*** Provided data Section Begins ***

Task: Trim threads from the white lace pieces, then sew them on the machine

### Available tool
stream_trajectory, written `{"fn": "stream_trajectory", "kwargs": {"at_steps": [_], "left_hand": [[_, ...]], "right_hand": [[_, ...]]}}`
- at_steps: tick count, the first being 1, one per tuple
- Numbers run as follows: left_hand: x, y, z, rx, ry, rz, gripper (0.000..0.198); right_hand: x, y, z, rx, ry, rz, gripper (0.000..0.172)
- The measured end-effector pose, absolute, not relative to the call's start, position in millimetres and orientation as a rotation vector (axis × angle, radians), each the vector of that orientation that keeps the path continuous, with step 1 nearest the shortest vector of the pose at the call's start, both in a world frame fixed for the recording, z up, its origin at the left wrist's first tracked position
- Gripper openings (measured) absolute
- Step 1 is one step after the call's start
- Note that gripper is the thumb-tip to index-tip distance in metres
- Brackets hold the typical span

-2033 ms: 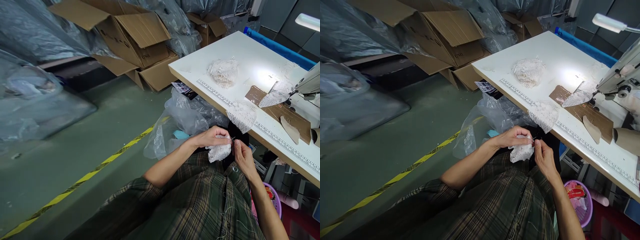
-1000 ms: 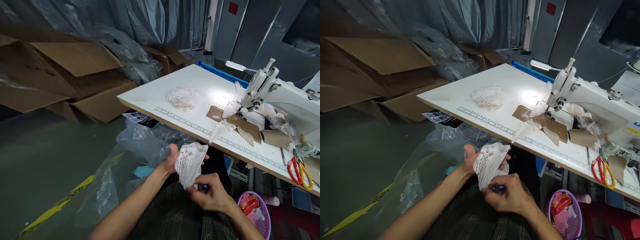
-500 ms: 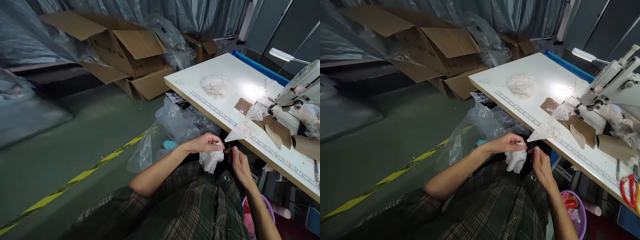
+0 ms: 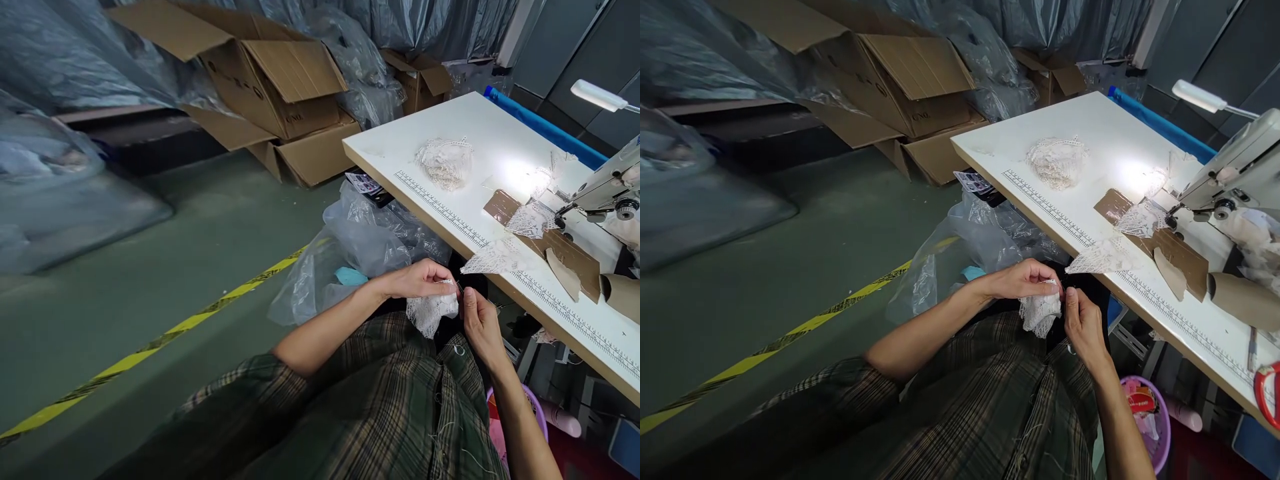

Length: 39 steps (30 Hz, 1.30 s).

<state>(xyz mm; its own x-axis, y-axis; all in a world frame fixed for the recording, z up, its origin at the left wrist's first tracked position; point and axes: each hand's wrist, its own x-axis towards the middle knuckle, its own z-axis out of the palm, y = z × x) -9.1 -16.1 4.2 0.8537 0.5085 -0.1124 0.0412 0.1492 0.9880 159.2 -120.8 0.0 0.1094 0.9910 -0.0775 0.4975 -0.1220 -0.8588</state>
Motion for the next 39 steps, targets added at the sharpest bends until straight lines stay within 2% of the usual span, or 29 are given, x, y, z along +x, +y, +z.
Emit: {"fn": "stream_trajectory", "kwargs": {"at_steps": [9, 15, 18, 20, 23, 26, 29, 35, 37, 39], "left_hand": [[-8, -18, 12, 1.476, 0.498, 0.331, 0.04], [-4, -26, -15, 1.621, 0.594, 0.335, 0.044], [-3, -28, -32, 1.917, 0.775, 0.414, 0.035], [1, -26, -33, 1.958, 0.804, 0.503, 0.043], [12, -20, -18, 1.783, 0.777, 0.616, 0.048], [23, -18, 6, 1.679, 0.813, 0.731, 0.038], [23, -29, 20, 1.84, 0.75, 0.704, 0.033], [-7, -76, 13, 2.178, 0.434, 0.494, 0.028], [-15, -79, 12, 2.172, 0.363, 0.498, 0.03], [-18, -71, 13, 2.114, 0.466, 0.649, 0.031]], "right_hand": [[155, -120, -4, -1.722, -1.426, 0.884, 0.055], [151, -142, -23, -1.623, -1.383, 1.07, 0.044], [156, -148, -26, -1.786, -1.416, 0.854, 0.042], [162, -149, -20, -1.815, -1.431, 0.711, 0.04], [169, -146, 0, -1.745, -1.443, 0.632, 0.037], [171, -143, 25, -1.648, -1.41, 0.557, 0.036], [168, -142, 41, -1.624, -1.34, 0.504, 0.039], [158, -142, 28, -1.837, -1.174, 0.701, 0.051], [155, -143, 22, -1.814, -1.195, 0.766, 0.049], [151, -145, 21, -1.72, -1.263, 0.853, 0.043]]}}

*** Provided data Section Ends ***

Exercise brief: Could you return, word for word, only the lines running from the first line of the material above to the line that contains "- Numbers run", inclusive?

Written reply:
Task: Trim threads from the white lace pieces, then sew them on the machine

### Available tool
stream_trajectory, written `{"fn": "stream_trajectory", "kwargs": {"at_steps": [_], "left_hand": [[_, ...]], "right_hand": [[_, ...]]}}`
- at_steps: tick count, the first being 1, one per tuple
- Numbers run as follows: left_hand: x, y, z, rx, ry, rz, gripper (0.000..0.198); right_hand: x, y, z, rx, ry, rz, gripper (0.000..0.172)

The exercise requires no more work.